#### RECORDS FOR PROCESSING ####

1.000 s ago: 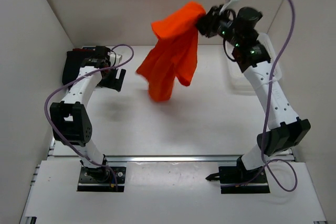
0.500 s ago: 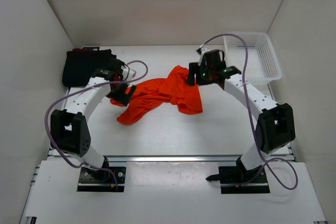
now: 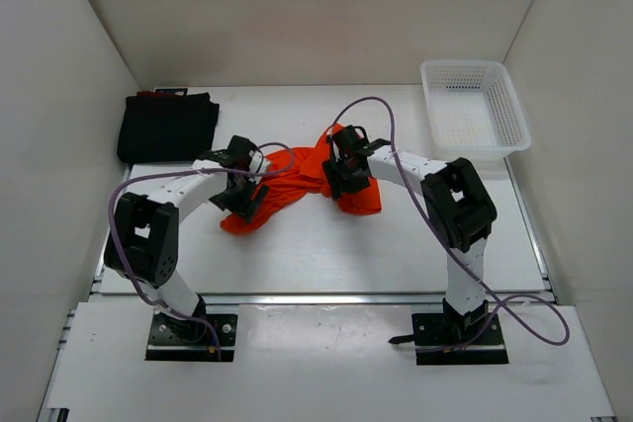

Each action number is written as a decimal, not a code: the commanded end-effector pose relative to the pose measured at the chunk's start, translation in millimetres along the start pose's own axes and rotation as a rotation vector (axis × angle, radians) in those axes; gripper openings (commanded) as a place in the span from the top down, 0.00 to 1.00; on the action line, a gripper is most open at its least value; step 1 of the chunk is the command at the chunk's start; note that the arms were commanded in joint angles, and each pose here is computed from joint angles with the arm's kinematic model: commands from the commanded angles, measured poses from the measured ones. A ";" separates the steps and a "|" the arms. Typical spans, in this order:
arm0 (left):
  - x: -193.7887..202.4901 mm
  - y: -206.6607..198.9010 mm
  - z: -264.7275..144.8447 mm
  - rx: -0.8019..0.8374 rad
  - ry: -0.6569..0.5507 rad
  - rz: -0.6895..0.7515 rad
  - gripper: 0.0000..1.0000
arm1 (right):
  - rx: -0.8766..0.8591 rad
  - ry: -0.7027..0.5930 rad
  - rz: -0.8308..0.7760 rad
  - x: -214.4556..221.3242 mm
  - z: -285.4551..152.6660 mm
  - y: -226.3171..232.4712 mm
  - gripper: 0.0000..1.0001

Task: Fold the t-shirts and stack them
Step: Flatten out the tshirt

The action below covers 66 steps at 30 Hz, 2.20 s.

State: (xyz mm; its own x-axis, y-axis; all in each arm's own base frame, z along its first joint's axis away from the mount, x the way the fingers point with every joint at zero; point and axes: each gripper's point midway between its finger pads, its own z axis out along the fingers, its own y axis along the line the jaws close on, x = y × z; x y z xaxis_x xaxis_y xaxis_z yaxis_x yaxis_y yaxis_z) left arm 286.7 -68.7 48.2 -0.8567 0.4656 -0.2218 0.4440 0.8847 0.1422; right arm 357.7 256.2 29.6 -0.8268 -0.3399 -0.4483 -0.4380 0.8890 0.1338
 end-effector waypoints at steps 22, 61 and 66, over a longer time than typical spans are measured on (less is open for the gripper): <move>-178.3 147.8 -209.9 -0.364 -0.719 -0.145 1.00 | -0.173 -0.772 0.287 -196.7 -285.9 -108.5 1.00; 139.2 67.0 -62.9 -0.383 -0.023 0.190 0.13 | -0.150 -0.127 0.611 150.8 -153.7 -17.8 0.63; 154.3 74.4 -39.1 -0.267 0.139 -0.063 0.15 | -0.126 0.004 0.596 164.2 -120.2 -14.7 0.49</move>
State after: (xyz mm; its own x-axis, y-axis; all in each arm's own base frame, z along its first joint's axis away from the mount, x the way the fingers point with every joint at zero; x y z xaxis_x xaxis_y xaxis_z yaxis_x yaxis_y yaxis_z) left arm 162.1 61.4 58.0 -0.8542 0.5182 -0.0434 0.4629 0.7957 0.3906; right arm 169.5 149.5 64.9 -0.9577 0.1770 -0.2271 0.0465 0.8735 0.4847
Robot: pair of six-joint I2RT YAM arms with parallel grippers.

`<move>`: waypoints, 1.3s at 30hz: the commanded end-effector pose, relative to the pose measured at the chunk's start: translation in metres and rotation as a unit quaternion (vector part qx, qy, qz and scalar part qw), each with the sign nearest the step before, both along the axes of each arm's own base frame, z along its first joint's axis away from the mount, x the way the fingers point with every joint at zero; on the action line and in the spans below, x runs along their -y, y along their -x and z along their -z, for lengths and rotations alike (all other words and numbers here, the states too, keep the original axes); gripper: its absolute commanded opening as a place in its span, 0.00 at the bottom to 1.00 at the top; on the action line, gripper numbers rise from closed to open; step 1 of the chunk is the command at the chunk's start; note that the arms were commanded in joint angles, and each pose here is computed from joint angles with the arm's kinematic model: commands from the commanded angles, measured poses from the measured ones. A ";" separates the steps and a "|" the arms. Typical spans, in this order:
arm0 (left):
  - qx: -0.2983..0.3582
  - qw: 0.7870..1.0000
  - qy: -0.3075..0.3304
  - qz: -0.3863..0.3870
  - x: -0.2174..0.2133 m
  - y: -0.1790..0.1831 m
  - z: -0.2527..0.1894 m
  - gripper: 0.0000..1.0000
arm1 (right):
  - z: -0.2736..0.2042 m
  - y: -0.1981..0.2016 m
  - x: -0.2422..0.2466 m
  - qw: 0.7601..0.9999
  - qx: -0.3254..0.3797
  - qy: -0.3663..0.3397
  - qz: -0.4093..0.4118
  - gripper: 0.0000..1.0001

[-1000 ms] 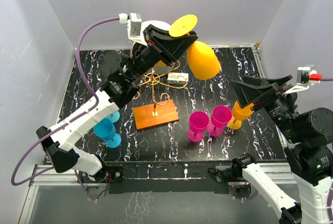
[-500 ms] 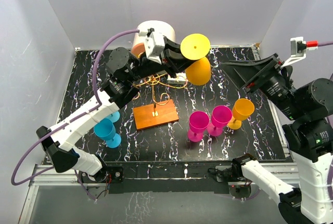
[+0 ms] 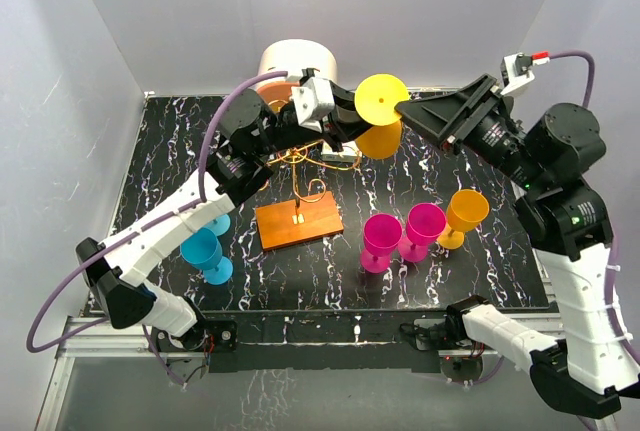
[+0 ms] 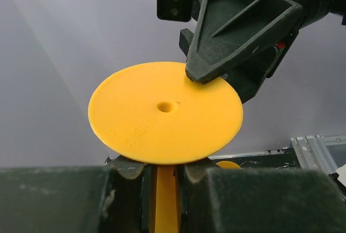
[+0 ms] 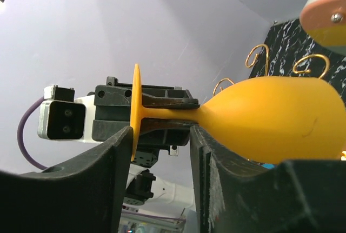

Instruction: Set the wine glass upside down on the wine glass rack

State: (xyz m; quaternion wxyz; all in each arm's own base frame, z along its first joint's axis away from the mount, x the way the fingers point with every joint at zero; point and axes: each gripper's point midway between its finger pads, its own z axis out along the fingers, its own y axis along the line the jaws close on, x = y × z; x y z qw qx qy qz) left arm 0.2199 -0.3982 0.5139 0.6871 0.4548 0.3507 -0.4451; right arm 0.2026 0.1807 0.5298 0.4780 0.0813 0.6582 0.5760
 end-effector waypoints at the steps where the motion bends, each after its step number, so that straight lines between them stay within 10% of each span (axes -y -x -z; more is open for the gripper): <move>1: 0.039 0.999 0.004 -0.002 -0.005 0.004 -0.008 0.00 | -0.010 0.004 -0.007 0.999 -0.006 -0.030 -0.024 0.40; 17: 0.041 0.999 0.019 -0.008 -0.006 0.003 -0.004 0.00 | 0.020 -0.017 -0.002 0.998 -0.058 -0.027 0.015 0.00; 23: 0.005 0.999 0.042 -0.012 -0.012 0.002 -0.006 0.36 | 0.014 -0.024 0.011 0.997 -0.036 -0.028 0.061 0.00; 26: -0.050 0.997 0.049 -0.016 -0.015 0.000 -0.002 0.61 | 0.003 -0.024 0.019 0.996 -0.003 -0.036 0.085 0.00; 39: -0.400 0.911 0.077 0.062 -0.027 0.024 0.007 0.68 | -0.003 -0.024 0.022 0.993 0.070 -0.010 0.093 0.00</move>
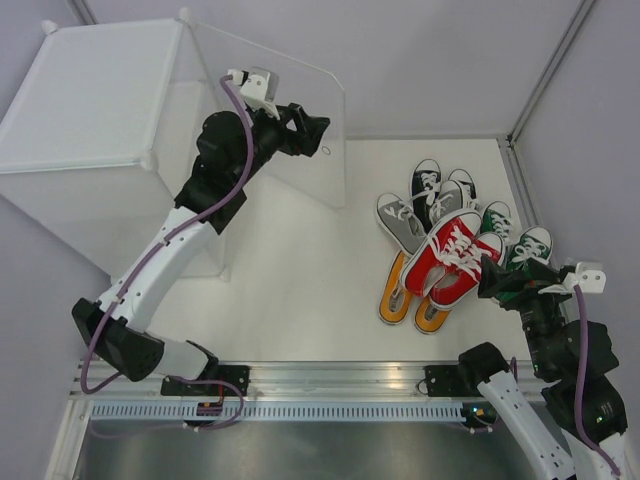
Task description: Place and organize the shoes in the shoe cabinet
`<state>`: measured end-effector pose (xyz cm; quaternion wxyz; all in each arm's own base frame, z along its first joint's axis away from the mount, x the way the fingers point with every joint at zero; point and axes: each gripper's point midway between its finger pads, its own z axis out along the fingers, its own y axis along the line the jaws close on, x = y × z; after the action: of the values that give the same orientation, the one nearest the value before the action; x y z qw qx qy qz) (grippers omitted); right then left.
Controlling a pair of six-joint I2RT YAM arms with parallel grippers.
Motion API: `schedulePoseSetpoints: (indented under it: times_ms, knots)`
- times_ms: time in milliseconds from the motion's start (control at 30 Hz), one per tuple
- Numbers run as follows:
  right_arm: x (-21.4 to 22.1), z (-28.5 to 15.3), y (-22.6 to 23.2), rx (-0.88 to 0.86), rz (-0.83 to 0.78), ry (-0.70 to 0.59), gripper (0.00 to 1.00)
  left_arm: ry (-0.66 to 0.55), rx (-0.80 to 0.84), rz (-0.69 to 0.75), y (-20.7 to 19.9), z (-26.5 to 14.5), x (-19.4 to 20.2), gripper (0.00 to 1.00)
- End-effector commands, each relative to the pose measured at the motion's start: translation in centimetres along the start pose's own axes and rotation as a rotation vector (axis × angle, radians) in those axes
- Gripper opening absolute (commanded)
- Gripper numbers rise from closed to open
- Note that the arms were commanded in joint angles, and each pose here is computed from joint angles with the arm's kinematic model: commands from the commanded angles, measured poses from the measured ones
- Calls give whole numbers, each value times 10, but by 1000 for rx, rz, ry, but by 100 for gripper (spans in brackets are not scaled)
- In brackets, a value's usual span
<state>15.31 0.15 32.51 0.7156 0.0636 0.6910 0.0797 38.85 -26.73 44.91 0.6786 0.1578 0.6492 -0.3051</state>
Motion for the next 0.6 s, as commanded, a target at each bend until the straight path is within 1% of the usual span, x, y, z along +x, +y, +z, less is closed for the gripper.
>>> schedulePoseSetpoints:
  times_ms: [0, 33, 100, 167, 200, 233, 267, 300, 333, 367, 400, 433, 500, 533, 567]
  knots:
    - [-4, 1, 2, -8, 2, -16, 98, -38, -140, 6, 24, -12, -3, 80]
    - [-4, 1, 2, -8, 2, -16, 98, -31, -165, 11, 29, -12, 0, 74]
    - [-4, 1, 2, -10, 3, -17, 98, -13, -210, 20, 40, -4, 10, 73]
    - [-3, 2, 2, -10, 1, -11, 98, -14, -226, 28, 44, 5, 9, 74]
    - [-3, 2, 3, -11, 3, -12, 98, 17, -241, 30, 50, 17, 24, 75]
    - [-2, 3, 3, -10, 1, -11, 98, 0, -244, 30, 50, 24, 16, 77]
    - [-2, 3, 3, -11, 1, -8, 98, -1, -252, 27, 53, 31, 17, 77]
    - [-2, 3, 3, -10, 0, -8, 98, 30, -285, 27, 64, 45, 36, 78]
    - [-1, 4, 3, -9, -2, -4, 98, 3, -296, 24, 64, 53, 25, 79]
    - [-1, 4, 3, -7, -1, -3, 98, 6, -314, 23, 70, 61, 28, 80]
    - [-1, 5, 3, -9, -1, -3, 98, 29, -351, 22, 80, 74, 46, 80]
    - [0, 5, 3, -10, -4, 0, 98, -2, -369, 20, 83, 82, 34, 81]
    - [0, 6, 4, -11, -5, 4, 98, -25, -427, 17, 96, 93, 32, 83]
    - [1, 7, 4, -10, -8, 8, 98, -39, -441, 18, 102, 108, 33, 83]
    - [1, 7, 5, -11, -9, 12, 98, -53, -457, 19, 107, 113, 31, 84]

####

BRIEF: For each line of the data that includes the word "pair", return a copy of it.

EXERCISE OUTPUT:
Robot: pair of six-joint I2RT YAM arms with parallel grippers.
Controlling a pair of six-joint I2RT YAM arms with parallel grippers.

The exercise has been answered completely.